Demografische Veränderungen lösten ein Wirtschaftswunder aus, das bis Mitte der 1990er Jahre andauerte. Steigende Produktivität, verbunden mit einer wachsenden Erwerbsbevölkerung und sinkender Arbeitslosigkeit, ermöglichten über viele Jahre ein jährliches BIP-Wachstum von 6 bis 10 Prozent. Heute ist Südkorea mit einem Pro-Kopf-Einkommen von 35.000 Dollar eines der reichsten Länder.
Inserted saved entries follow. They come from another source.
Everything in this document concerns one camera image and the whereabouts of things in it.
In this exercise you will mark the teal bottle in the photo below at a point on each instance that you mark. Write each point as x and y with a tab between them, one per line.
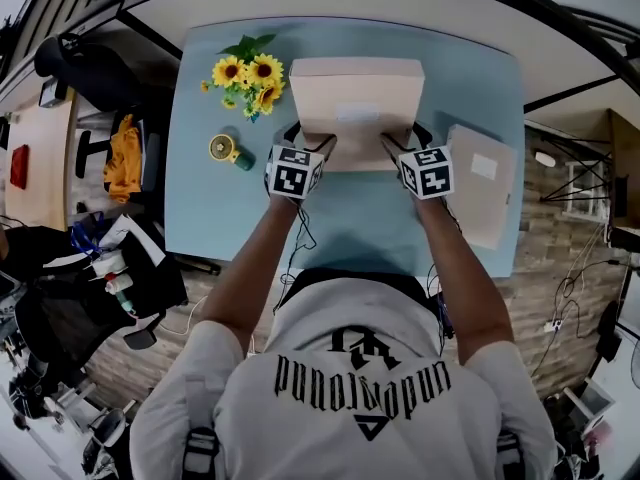
125	300

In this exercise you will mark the white oval device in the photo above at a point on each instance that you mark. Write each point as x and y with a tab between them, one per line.
544	159

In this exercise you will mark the brown desk black legs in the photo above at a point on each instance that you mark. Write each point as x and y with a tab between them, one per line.
625	168

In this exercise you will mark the yellow green handheld fan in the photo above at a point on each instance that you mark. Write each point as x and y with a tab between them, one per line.
222	148

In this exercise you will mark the orange cloth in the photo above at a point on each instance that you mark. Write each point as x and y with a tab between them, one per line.
125	163

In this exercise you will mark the person's right forearm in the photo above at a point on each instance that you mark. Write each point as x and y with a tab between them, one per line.
460	278

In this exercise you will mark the beige cardboard box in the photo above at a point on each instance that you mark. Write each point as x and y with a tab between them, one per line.
480	203
355	88

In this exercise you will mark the red t-shirt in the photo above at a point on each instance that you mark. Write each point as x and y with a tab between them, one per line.
19	167

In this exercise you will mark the yellow sunflower bouquet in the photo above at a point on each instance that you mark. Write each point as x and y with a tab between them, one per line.
262	70

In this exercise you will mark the white power strip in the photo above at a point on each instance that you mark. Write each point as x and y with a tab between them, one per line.
552	325

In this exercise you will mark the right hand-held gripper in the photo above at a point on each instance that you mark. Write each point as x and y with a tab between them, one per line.
427	173

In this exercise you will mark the dark flat tablet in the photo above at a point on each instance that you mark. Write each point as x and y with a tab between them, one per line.
52	93

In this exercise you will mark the person's left forearm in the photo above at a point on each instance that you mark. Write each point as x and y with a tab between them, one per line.
250	268

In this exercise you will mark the black mesh office chair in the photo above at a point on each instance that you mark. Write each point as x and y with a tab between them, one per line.
160	288

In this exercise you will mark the white paper sheets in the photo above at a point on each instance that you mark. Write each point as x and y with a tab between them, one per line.
132	238

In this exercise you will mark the light wood desk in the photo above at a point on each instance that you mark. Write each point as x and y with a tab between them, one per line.
45	183

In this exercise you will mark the white printed t-shirt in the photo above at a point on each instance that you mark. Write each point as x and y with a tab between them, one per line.
340	418

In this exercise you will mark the white metal rack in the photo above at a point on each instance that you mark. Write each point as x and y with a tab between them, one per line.
582	193

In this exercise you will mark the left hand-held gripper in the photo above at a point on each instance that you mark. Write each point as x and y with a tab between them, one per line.
292	175

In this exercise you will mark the white pouch red mark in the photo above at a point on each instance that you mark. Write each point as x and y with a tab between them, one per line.
112	266
Der Wandel von einem armen zu einem reichen Land ist zum großen Teil auf die demografische Dividende der sinkenden Geburtenrate zurückzuführen. Allerdings hat die demografische Dividende nur kurzfristige Auswirkungen. Gleichzeitig hat ein langfristiger Rückgang der Geburtenraten laut dem Forschungsmagazin The Conversation oft verheerende Auswirkungen auf die Wirtschaft eines Landes.
Und es ist wirklich passiert. In Südkorea ist ein chronischer Geburtenrückgang zu verzeichnen, da sich viele junge Menschen dazu entschließen, die Heirat oder das Kinderkriegen aufzuschieben oder ganz darauf zu verzichten, um sich den veränderten gesellschaftlichen Normen und Lebensstilen anzupassen.
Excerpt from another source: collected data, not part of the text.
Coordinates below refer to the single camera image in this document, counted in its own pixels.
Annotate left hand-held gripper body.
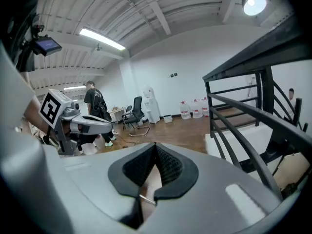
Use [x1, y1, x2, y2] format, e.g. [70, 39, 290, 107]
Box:
[39, 88, 82, 156]

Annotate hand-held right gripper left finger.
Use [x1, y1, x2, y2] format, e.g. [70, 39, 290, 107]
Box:
[60, 142, 156, 220]

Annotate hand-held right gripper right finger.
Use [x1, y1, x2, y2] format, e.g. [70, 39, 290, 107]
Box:
[138, 142, 283, 234]

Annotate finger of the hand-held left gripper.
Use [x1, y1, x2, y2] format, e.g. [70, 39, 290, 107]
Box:
[70, 115, 113, 135]

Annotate person's left forearm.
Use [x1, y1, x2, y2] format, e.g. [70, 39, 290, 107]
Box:
[23, 98, 50, 137]

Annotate light wooden desk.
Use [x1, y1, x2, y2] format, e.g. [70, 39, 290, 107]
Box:
[109, 107, 125, 123]

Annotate black office chair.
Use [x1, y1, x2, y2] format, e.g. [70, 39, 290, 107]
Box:
[121, 96, 150, 137]

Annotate white water dispenser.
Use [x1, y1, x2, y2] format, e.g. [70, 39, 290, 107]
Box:
[142, 85, 161, 124]

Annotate black monitor screen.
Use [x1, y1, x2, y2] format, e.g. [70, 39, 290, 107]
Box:
[32, 35, 63, 57]

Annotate clear water jug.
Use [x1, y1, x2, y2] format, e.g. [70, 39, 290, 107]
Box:
[179, 101, 192, 120]
[191, 98, 203, 119]
[201, 97, 210, 117]

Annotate black metal railing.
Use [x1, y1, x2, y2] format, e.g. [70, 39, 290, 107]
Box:
[202, 15, 312, 202]

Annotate round ceiling lamp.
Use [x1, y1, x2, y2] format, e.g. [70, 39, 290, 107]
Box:
[241, 0, 268, 17]

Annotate floor cable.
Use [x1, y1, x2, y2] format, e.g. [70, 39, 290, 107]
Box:
[114, 130, 137, 149]

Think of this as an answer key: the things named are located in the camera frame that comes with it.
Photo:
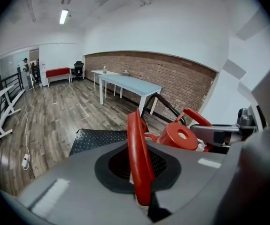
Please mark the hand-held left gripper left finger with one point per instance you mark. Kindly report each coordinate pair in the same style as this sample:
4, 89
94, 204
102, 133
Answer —
83, 186

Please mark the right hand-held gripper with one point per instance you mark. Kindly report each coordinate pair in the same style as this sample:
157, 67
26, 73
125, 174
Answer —
246, 121

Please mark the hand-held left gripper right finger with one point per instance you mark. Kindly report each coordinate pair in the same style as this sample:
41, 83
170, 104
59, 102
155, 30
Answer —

Darüber hinaus ergab eine Studie von Jisoo Hwang, Professor für Wirtschaftswissenschaften an der Seoul National University, dass die extreme Geburtenrate in Korea teilweise durch die extrem hohen Kosten für Bildung und Wohnen erklärt werden kann.
Gleichzeitig sind für viele junge Menschen die Arbeitsplätze und Gehälter unsicher, sodass sie sich die Gründung einer Familie nicht leisten können. Auch im dritten Quartal 2023 sank die Zahl der Eheschließungen auf einen Rekordtiefstand von 41.706, ein Rückgang von 8,2 % im Vergleich zum gleichen Zeitraum im Jahr 2022.
Wegen der extrem niedrigen Geburtenrate verliert Südkorea jedes Jahr an Bevölkerung und in dem einstmals so dynamischen Land leben immer mehr ältere Menschen und immer weniger Arbeiter. Sollte sich dieser Trend fortsetzen und Millionen Einwanderer nicht willkommen geheißen werden, würde die derzeitige Bevölkerungszahl von 51 Millionen in den nächsten vier bis fünf Jahrzehnten auf unter 38 Millionen sinken.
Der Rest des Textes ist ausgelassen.